Berlinale 61. Concorso
Un film interessante e tragico sull’Albania di oggi, un Paese pericolosamente in bilico tra il passato arcaico e il contrasto della modernità che irrompe.
La vita di una famiglia in un villaggio di campagna scorre regolare, pur con i contrasti quotidiani: mentre il padre distribuisce ogni mattina prima dell’alba il pane con il suo carro a cavallo e la madre sta in casa, i figli Nik, diciassette anni, inizia a corteggiare le compagne di scuola chiamandole con il suo cellulare, Rudina, quattordici anni, aspira ad andare un giorno all’Università e i due fratelli più piccoli sembrano bene intenzionati a seguire le tracce dei maggiori. Una apparenza tranquilla, ma con un crescendo di tensione che preannuncia il dramma. Un giorno, infatti, il padre e lo zio si scontrano con un vicino per un contrasto, da tempo latente, sulla divisione di un terreno e il vicino resta ucciso.
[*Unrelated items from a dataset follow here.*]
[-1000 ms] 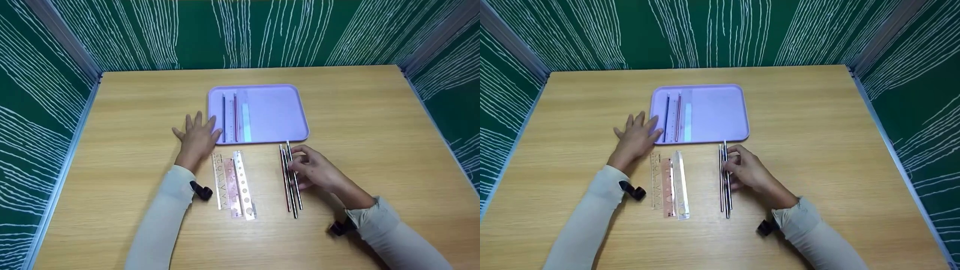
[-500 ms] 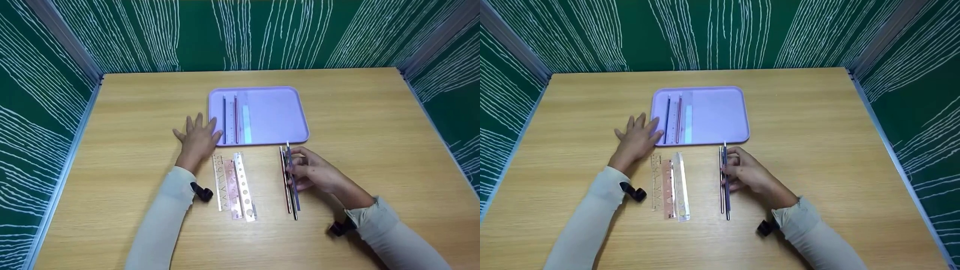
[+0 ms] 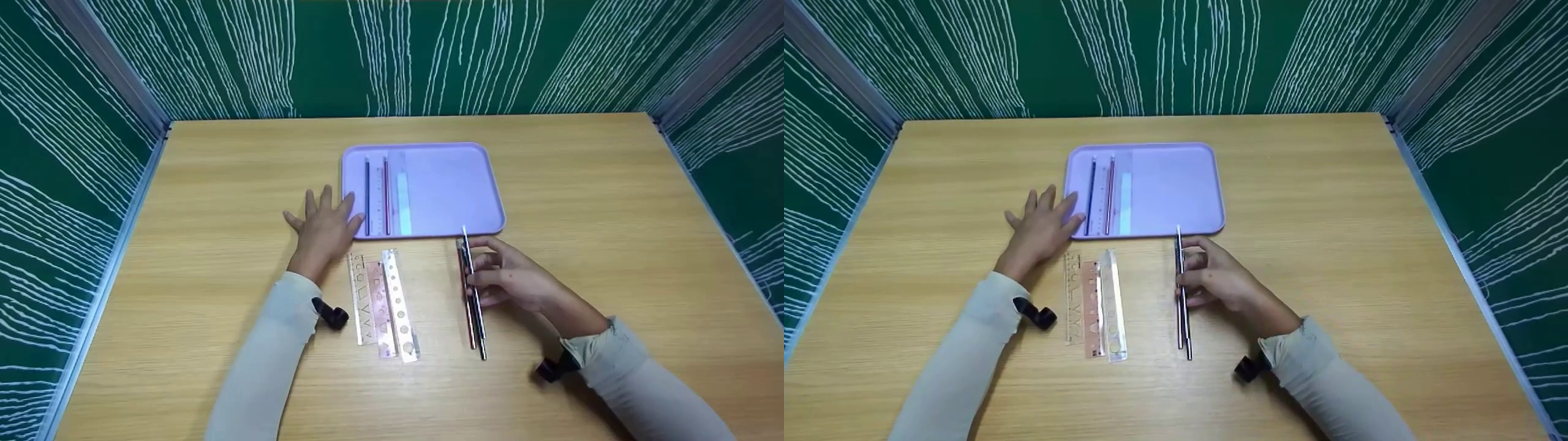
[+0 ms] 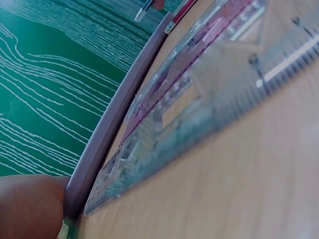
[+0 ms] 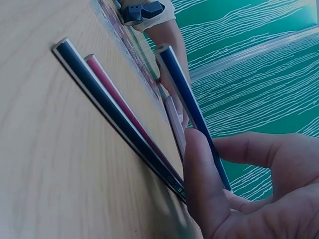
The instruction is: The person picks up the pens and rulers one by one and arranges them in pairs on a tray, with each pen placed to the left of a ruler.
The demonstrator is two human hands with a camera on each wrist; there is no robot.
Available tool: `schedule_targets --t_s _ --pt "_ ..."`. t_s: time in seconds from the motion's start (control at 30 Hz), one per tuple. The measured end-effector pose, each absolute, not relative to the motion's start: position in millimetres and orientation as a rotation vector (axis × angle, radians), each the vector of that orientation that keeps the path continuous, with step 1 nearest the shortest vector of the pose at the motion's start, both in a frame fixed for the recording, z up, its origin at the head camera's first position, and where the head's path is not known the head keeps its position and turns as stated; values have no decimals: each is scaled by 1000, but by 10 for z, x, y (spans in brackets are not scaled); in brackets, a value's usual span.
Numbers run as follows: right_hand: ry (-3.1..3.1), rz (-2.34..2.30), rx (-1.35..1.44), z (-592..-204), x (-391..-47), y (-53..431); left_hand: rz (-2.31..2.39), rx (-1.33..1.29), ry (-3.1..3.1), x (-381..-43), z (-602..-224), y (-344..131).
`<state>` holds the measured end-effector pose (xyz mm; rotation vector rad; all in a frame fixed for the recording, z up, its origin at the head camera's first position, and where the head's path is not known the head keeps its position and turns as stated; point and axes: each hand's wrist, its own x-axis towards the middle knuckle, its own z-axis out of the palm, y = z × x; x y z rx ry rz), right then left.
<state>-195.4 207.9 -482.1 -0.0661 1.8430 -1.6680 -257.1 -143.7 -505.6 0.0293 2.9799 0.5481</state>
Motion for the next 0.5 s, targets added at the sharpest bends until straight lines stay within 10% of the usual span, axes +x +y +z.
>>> schedule_targets --t_s 0.5 --pt "1846 -1709 -24 -4801 -2126 2027 539 10 2971 -2571 -5040 -1424"
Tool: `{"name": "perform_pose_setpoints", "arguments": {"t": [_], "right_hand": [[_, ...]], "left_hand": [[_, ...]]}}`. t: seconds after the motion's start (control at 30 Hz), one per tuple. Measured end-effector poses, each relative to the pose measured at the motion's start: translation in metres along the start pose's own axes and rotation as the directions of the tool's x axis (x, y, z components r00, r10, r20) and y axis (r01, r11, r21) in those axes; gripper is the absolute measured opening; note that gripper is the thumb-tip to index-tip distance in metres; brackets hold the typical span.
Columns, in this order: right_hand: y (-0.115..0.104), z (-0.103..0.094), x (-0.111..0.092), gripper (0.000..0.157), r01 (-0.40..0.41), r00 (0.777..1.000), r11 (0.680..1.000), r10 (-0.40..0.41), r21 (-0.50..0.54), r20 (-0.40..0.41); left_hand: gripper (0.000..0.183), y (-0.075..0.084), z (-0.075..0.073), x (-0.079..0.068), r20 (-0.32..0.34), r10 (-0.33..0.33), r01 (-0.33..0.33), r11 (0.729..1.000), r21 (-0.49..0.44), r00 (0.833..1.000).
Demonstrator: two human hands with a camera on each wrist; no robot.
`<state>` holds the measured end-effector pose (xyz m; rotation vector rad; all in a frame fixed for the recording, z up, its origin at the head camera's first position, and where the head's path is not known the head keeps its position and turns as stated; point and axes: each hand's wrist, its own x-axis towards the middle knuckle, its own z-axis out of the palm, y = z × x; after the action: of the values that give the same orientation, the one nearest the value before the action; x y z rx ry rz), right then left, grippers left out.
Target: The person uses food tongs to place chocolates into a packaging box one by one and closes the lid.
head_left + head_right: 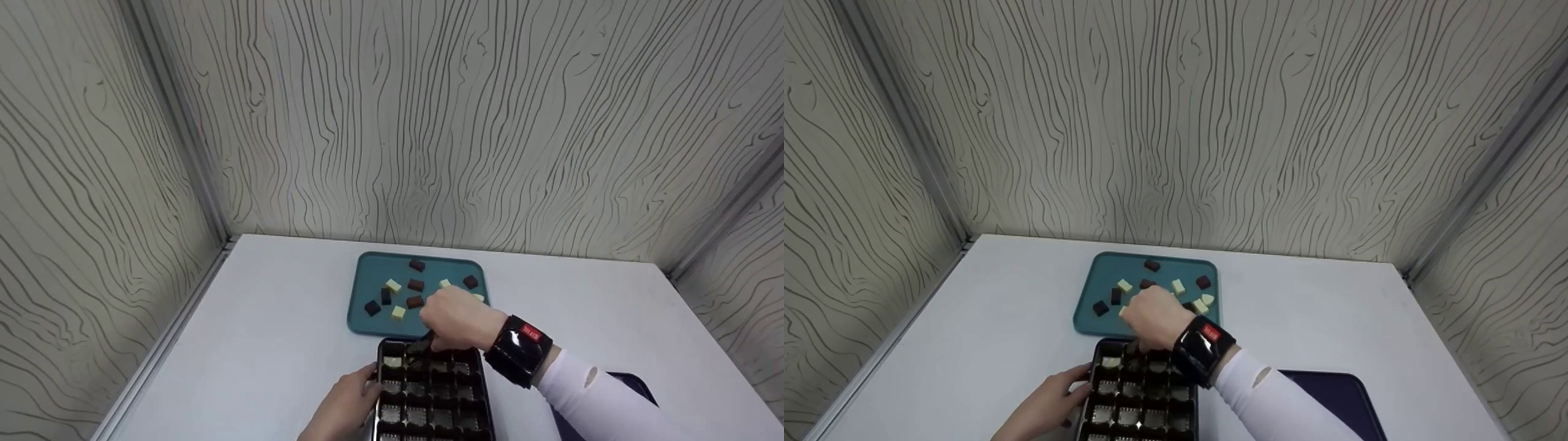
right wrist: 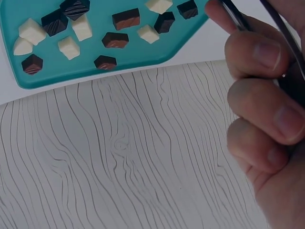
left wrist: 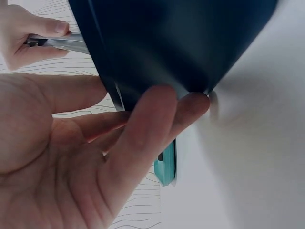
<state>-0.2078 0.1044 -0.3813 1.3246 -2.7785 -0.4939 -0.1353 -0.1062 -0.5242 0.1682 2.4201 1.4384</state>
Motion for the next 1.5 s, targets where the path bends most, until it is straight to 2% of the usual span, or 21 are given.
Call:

Arriva la polizia, ma al di fuori e al di sopra della legge vige il kanun, il canone, un arcaico codice rurale che, con le sue regole medievali e assurde impone ai figli maschi del presunto colpevole di non uscire più di casa, pena la morte. Niente più scuola né ragazze per Nik, che soffre per questa claustrofobica situazione, e ancora di più perché è ora la sorella a proseguire il lavoro del padre e lo fa bene, più del genitore. Rudina è sveglia e riesce ad aggiungere alla vendita del pane anche quella delle sigarette. E farebbe anche di più, se non venisse fermata dalle minacce del vicino, che per intimidirla dà fuco alla stalla. Una minaccia di morte vera e propria a tutta la famiglia.
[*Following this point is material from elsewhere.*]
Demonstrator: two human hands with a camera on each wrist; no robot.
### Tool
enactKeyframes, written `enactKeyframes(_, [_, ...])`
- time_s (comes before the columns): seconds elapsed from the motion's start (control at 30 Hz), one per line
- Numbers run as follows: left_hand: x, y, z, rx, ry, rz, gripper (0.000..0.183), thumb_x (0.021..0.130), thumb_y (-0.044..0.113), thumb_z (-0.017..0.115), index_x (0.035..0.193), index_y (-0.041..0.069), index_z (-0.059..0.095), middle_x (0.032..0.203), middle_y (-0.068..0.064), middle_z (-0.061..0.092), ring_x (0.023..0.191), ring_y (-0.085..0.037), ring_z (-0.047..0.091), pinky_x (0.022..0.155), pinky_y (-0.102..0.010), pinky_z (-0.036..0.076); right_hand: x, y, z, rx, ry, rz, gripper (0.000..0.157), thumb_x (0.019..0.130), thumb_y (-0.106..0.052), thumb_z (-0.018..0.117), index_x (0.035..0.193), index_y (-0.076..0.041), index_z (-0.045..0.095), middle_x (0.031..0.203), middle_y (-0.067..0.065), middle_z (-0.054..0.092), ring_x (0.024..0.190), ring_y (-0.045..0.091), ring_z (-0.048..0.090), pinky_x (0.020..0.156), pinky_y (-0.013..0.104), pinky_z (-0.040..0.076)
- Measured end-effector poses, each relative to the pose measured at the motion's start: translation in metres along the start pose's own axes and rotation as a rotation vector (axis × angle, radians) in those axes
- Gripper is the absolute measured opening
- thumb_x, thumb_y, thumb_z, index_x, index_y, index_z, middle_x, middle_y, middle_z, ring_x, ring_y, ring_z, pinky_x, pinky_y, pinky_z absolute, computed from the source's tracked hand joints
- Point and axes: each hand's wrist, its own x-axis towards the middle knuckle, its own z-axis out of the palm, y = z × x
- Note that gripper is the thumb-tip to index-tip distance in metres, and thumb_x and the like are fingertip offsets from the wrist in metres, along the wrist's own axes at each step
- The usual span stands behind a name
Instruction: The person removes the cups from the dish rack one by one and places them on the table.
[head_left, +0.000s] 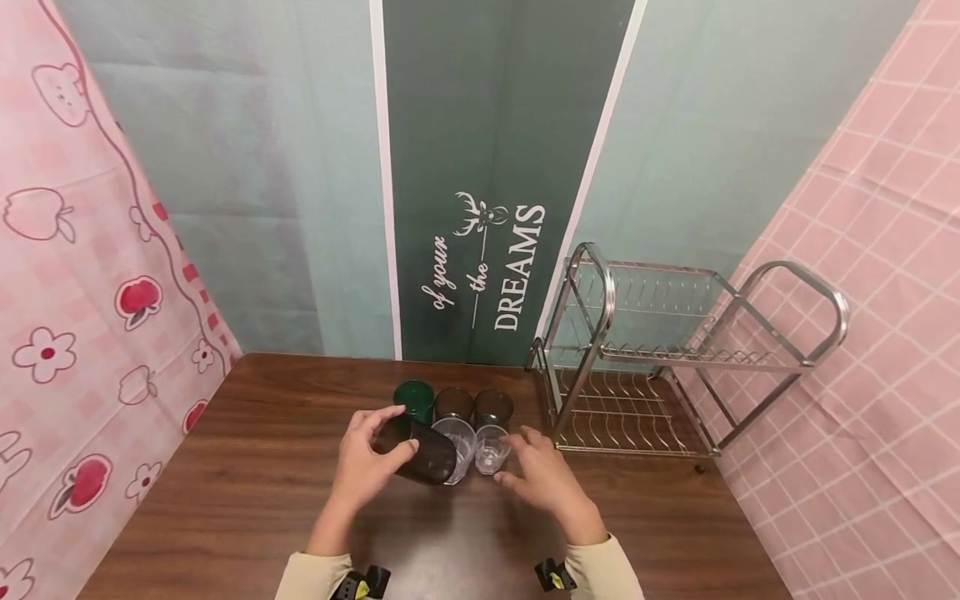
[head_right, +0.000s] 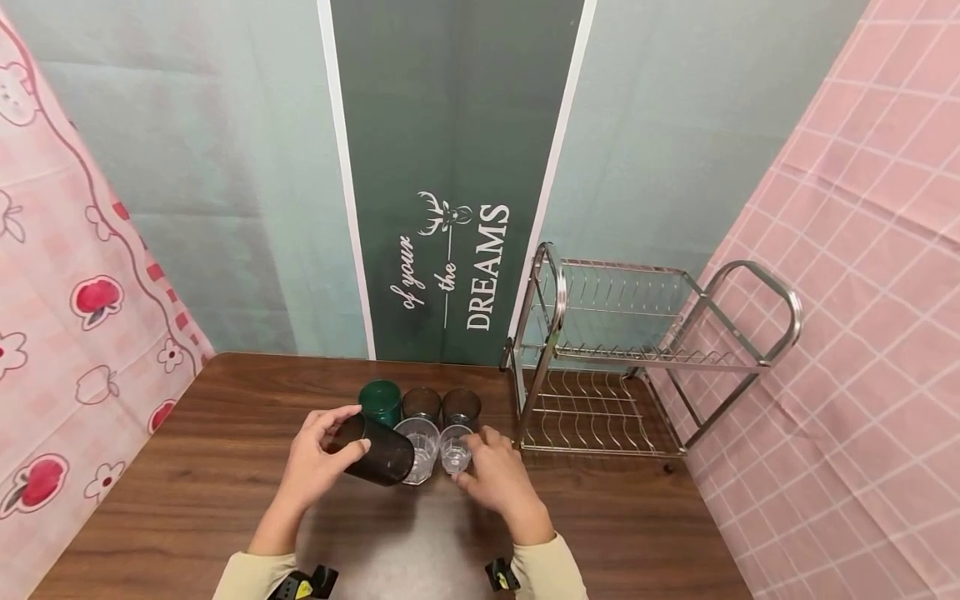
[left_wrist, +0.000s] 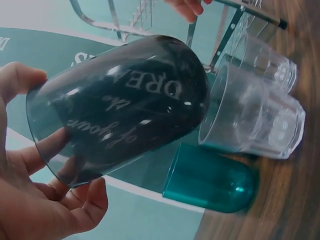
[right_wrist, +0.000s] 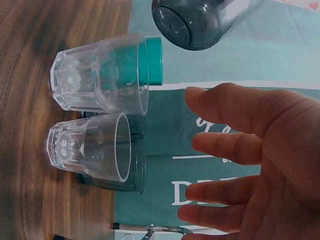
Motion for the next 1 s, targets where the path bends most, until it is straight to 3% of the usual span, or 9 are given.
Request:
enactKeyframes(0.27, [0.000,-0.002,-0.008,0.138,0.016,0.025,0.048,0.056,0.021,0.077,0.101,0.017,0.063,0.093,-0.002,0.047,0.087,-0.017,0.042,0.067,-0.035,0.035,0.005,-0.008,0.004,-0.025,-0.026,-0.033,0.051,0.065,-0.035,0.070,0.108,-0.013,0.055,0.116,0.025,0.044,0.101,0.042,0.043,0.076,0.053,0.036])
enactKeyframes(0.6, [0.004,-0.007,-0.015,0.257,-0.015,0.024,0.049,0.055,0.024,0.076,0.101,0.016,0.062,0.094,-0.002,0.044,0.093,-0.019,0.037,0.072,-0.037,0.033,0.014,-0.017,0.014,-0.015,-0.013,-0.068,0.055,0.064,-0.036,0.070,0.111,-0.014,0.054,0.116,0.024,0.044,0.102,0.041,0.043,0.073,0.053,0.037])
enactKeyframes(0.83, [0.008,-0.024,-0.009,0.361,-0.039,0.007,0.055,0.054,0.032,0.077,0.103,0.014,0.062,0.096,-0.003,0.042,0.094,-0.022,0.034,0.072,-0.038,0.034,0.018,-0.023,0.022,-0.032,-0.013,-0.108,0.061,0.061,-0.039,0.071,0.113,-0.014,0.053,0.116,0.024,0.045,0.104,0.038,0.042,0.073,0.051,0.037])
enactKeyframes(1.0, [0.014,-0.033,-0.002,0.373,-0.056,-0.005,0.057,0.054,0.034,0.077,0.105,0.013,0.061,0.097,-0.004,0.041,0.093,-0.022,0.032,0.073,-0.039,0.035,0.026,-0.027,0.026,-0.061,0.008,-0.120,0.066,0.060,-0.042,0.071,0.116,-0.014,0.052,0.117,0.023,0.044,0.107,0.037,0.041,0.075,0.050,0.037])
Nik non ne può più della segregazione senza fine e vede il padre inerte. Con il coraggio della disperazione va lui stesso dei vicini nemici, invece che mandare i “negoziatori” previsti dal kanun.
Spera di ottenere una riconciliazione, se non il perdono. Ma ottiene solo un risultato per sé stesso: è libero, ma se ne deve andare, da solo. Il giorno dopo Nik lascia, forse per sempre, la sua casa, la sua famiglia, il suo villaggio.
Il film si chiude con un intenso primo piano sulla bella Rudina, che non pensa solo a se stessa, come il fratello, ma rimane a casa quasi a far capire che il futuro e la speranza della sua famiglia è e resta affidato a lei.
Nik se ne va ma la fine della storia resta tuttavia aperta e, come dice il titolo, il perdono, se perdono c’è, è solo nel sangue e non nella riconciliazione. “Non ci sono soluzioni facili – spiega il quarantenne regista californiano Joshua Marston – ho voluto mostrare questa fine aperta per sollecitare il pubblico a riflettere”.
Una co-produzione italiana, per questo film da vedere, che fa conoscere e capire, ma anche riflettere e sperare nel futuro. Una speranza che sta soprattutto nelle mani delle donne e delle ragazze. Sono quelle come Rudina – giovani intelligenti e intraprendenti – che sanno reagire meglio e con più energia, che lavorano molto e con slancio e idee nuove, e che soprattutto rifiutano con decisione il comportamento degli uomini. “Litigate per qualunque sciocchezza .- dice la ragazza di Nik – siete peggio dei bambini!”.
Valida recitazione dei giovani attori e grande approvazione da parte del pubblico per la pellicola di Marston, regista di grande impegno sociale e politico, che alla Berlinale del 2004 ottenne il premio Alfred Bauer con il suo primo lungometraggio, “Maria piena di grazia”, altro film di grande spessore.
Un film di Joshua Marston.
Con Tristan Halilaj, Sindi Laçej, Refet Abazi, Ilire Vinca, Çelaj.Drammatico, durata 109 min. – USA 2011.